[Records from a data collection]
+---+

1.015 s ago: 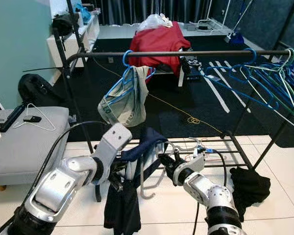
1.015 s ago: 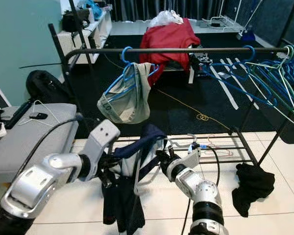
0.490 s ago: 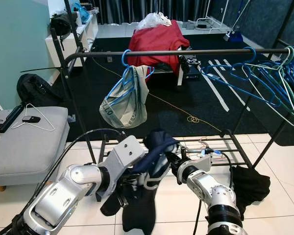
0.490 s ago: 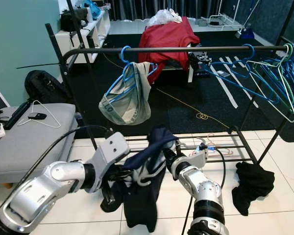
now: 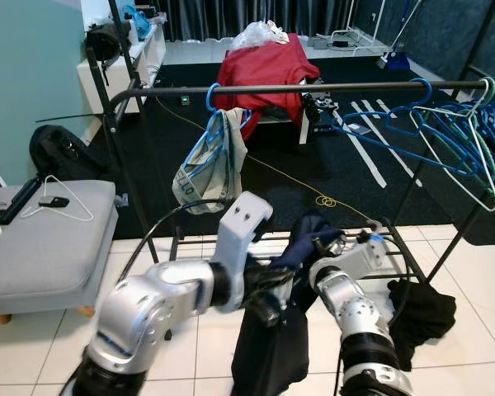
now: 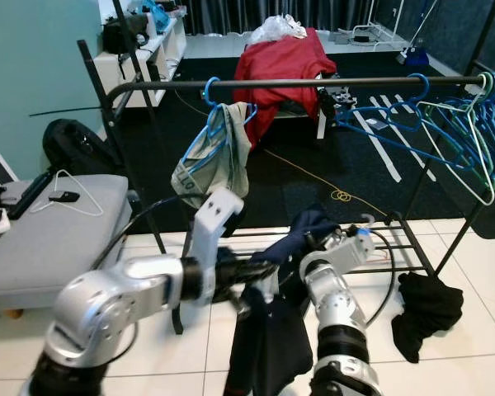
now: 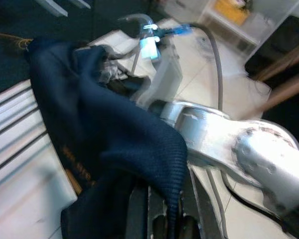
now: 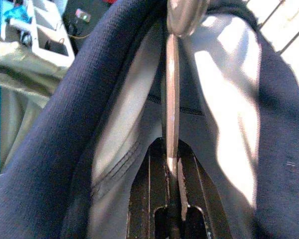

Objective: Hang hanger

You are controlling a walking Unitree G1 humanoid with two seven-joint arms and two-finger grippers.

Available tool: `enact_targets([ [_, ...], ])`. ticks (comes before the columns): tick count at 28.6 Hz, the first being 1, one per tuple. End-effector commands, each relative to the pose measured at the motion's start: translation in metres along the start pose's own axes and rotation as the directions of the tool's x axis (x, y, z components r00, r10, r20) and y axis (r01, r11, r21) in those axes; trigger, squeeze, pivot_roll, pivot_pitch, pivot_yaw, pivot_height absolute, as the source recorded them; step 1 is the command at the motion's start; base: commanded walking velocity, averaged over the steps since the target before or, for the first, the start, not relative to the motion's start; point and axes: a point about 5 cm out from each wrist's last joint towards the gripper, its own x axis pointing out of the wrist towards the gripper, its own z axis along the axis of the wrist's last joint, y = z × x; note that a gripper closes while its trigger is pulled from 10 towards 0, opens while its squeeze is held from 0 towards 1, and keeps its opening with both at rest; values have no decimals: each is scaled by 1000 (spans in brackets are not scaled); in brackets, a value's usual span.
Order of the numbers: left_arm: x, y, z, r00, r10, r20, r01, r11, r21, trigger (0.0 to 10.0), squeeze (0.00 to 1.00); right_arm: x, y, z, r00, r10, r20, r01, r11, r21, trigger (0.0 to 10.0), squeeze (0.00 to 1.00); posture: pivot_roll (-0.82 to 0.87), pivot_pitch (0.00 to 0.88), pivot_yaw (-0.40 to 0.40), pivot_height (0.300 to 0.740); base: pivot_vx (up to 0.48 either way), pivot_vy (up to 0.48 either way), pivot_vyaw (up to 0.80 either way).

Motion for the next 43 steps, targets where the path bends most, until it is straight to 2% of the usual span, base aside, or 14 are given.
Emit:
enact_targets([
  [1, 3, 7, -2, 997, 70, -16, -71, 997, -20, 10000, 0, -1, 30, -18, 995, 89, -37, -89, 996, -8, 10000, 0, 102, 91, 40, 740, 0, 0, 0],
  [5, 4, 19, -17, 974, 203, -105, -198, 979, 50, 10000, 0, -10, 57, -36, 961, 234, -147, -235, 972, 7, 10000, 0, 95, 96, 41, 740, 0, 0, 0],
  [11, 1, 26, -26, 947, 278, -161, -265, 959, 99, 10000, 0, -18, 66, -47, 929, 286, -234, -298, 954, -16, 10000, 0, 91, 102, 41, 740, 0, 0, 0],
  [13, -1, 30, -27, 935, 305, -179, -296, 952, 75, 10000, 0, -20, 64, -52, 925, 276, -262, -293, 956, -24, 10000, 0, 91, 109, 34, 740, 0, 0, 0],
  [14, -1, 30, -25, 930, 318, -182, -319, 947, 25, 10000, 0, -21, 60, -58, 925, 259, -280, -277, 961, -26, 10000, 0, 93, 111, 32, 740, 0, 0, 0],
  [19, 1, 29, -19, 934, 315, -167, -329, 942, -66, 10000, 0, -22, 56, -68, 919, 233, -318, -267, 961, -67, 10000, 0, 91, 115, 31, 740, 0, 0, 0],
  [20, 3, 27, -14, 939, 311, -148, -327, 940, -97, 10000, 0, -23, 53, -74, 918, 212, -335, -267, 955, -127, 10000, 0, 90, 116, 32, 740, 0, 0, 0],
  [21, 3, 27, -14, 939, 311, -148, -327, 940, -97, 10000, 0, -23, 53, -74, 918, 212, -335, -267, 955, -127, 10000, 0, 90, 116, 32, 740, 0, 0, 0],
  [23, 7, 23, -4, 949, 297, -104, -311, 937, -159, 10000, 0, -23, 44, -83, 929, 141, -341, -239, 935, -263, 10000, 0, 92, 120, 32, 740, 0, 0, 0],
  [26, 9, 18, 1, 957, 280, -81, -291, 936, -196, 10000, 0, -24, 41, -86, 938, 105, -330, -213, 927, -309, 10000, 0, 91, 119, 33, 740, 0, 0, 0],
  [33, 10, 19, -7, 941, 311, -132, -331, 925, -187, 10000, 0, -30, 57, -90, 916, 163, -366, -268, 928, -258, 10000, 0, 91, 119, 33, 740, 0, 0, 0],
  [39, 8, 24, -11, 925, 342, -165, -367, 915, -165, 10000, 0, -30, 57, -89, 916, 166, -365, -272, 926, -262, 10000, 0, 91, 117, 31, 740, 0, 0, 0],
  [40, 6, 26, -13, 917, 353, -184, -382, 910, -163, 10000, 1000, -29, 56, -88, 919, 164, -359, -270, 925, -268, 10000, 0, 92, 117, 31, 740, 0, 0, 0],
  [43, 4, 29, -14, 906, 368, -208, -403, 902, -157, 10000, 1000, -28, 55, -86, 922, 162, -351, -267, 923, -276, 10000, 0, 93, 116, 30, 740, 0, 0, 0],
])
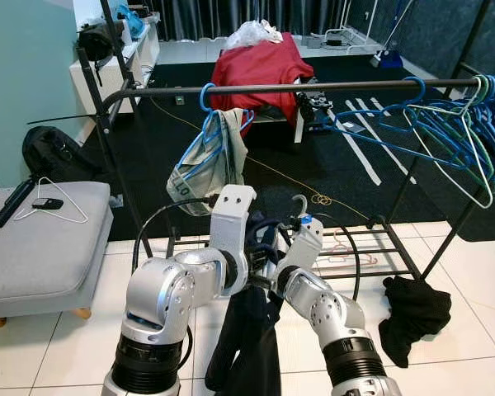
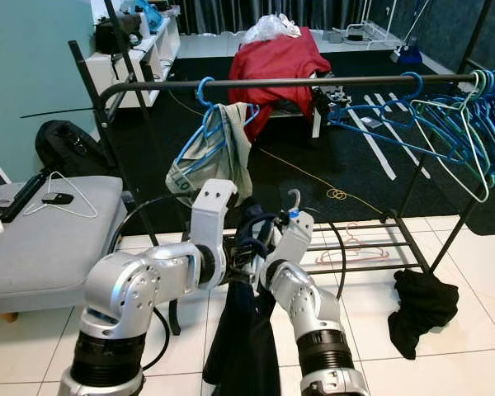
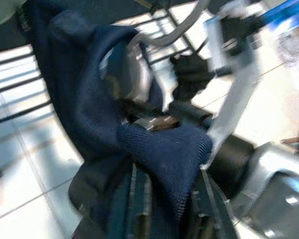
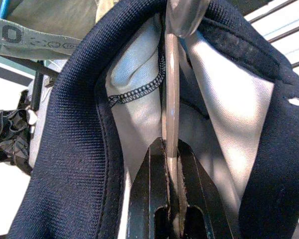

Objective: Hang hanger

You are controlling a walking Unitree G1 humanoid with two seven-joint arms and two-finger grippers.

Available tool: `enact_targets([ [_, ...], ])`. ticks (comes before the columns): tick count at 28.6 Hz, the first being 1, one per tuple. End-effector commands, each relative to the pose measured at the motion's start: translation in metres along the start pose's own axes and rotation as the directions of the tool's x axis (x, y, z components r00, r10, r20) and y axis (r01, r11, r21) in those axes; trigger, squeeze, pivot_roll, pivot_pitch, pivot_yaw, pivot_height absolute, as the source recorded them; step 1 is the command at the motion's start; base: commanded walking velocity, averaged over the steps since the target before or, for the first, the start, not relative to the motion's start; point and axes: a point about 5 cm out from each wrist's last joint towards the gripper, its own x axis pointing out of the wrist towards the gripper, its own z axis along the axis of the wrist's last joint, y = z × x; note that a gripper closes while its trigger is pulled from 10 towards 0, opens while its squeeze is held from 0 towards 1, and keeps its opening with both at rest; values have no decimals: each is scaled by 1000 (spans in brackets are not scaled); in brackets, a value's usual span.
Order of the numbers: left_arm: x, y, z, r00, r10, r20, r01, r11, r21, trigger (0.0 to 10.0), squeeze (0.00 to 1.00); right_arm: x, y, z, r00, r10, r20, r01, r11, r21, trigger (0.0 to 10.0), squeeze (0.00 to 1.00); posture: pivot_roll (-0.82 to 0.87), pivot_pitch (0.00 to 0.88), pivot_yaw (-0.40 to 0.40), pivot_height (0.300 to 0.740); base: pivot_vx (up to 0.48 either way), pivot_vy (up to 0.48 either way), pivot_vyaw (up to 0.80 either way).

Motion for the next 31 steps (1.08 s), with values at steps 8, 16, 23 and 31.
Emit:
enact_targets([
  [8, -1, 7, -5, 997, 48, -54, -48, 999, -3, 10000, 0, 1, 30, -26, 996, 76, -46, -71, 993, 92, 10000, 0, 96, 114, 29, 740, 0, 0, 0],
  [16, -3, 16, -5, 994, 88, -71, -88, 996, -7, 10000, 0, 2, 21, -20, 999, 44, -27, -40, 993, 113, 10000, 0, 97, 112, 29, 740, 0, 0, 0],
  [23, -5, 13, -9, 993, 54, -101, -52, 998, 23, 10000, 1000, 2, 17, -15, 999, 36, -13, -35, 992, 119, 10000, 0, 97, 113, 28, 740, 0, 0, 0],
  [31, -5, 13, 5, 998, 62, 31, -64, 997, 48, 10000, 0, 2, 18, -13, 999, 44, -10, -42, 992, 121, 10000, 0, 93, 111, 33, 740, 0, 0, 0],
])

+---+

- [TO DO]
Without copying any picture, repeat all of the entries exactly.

- [WRITTEN ANSWER]
1.015 s ago: 
1.015 s ago: 
0.490 s ago: 
0.490 s ago: 
now: 
now: 
now: 
now: 

Objective: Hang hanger

You are controlling a walking Unitree G1 humanoid with two seven-joint arms and two-finger grippers.

Available tool: `enact_targets([ [_, ...], ])`. ticks (comes before the columns): tick count at 28.6 Hz, the first being 1, one per tuple. End-effector commands, each relative to the pose measured at the motion's start: translation in metres along the start pose's own axes and rotation as the directions of the tool's x axis (x, y, z components r00, r10, r20) and y axis (r01, r11, r21) in those axes; trigger, squeeze, pivot_roll, pivot_pitch, pivot_yaw, pivot_height absolute, as the source recorded them; step 1 is the command at the motion's start; base: commanded walking velocity, averaged over the steps since the target before or, for the first, the start, not relative to the motion's start; point and axes: a point about 5 cm out from each wrist's last joint towards the gripper, its own x axis pointing out of the wrist towards the gripper, its own z axis along the axis of the wrist's last joint, y = z × x; note that a gripper closes while its trigger is pulled from 10 towards 0, opens while its squeeze is held from 0 towards 1, and keeps its opening with both at rest; values have no decimals: each is scaled by 1000 (spans in brackets are not scaled); in brackets, a value's usual span.
Order of the numbers: left_arm: x, y, z, r00, r10, r20, r01, r11, r21, trigger (0.0 to 10.0), squeeze (0.00 to 1.00); right_arm: x, y, z, r00, r10, r20, r01, r11, r21, trigger (0.0 to 10.0), squeeze (0.00 to 1.00); posture: pivot_roll (-0.82 to 0.87), pivot_pitch (0.00 to 0.88), pivot_yaw (-0.40 to 0.40), pivot_height (0.300 to 0.740); base: pivot_vx (up to 0.48 either way), pivot_vy (up to 0.48 either way), pivot_vyaw (up to 0.80 either way).

Motion for the next 43 steps, targets where the path bends most, until it is straight to 2% of the usual span, base aside, or 14 are given.
Emit:
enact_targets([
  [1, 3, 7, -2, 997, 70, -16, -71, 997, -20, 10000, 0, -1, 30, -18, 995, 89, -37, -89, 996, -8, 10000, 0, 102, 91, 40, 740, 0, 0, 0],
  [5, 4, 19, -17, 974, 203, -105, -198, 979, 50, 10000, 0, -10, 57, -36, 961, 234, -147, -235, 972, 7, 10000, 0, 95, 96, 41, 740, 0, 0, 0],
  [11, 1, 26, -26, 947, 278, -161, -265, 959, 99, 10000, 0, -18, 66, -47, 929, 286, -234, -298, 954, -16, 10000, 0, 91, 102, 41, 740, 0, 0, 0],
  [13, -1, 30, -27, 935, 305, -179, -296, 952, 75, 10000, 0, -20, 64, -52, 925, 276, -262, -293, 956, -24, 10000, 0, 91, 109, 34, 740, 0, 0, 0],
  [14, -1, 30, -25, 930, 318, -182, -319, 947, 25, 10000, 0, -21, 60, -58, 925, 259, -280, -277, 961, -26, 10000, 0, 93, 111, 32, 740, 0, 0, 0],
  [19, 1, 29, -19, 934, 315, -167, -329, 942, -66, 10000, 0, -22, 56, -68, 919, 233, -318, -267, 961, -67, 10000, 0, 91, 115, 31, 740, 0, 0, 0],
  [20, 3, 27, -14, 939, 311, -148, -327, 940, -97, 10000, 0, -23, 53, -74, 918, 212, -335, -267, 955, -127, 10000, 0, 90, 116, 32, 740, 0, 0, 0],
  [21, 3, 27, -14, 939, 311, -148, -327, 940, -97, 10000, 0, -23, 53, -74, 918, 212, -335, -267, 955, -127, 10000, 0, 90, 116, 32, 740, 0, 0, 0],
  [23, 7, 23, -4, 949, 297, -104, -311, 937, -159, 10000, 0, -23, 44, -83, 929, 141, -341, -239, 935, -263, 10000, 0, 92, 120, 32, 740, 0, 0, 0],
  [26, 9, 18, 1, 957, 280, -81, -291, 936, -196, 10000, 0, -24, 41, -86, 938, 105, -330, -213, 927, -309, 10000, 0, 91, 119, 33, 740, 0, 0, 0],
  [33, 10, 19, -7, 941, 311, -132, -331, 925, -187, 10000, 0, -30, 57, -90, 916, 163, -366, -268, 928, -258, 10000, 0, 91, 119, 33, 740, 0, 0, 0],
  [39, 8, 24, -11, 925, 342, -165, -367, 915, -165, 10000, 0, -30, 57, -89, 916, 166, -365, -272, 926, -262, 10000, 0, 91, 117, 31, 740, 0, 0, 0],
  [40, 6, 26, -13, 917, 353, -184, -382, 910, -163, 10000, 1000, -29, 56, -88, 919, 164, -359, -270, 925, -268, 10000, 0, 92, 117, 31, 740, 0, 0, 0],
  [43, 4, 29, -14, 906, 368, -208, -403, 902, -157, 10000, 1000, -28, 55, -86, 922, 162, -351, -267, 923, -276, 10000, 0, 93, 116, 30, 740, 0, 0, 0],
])

Objective: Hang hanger

You are controlling a walking Unitree G1 humanoid with two seven-joint arms and two-finger grippers.

Available tool: `enact_targets([ [_, ...], ])`. ticks (comes before the columns): tick count at 28.6 Hz, the first being 1, one per tuple. End-effector commands, each relative to the pose measured at the motion's start: translation in metres along the start pose's own axes and rotation as the directions of the tool's x axis (x, y, z components r00, r10, r20) and y axis (r01, r11, r21) in those axes; trigger, squeeze, pivot_roll, pivot_pitch, pivot_yaw, pivot_height absolute, as the source recorded them; step 1 is the command at the motion's start; base: commanded walking velocity, averaged over the steps since the target before or, for the first, the start, not relative to the motion's start; point and axes: a point about 5 cm out from each wrist's last joint towards the gripper, its own x axis pointing out of the wrist towards the gripper, its own z axis along the axis of the wrist's last joint, y = z × x; note that a gripper closes while its trigger is pulled from 10 towards 0, opens while its squeeze is held from 0 towards 1, and keeps its opening with both at rest; values have no decimals: each is scaled by 1000 (spans in brackets are not scaled); in brackets, a value's usual span.
Order of the numbers: left_arm: x, y, z, r00, r10, r20, r01, r11, r21, trigger (0.0 to 10.0), squeeze (0.00 to 1.00); right_arm: x, y, z, r00, r10, r20, r01, r11, r21, trigger (0.0 to 10.0), squeeze (0.00 to 1.00); posture: pivot_roll (-0.82 to 0.87), pivot_pitch (0.00 to 0.88), pivot_yaw (-0.40 to 0.40), pivot_height (0.300 to 0.740); base: pivot_vx (up to 0.48 either way), pivot_vy (up to 0.48 either way), pivot_vyaw (up to 0.80 either way).

Motion for the next 31 steps (1.08 s), with values at steps 8, 16, 23 and 31.
Emit:
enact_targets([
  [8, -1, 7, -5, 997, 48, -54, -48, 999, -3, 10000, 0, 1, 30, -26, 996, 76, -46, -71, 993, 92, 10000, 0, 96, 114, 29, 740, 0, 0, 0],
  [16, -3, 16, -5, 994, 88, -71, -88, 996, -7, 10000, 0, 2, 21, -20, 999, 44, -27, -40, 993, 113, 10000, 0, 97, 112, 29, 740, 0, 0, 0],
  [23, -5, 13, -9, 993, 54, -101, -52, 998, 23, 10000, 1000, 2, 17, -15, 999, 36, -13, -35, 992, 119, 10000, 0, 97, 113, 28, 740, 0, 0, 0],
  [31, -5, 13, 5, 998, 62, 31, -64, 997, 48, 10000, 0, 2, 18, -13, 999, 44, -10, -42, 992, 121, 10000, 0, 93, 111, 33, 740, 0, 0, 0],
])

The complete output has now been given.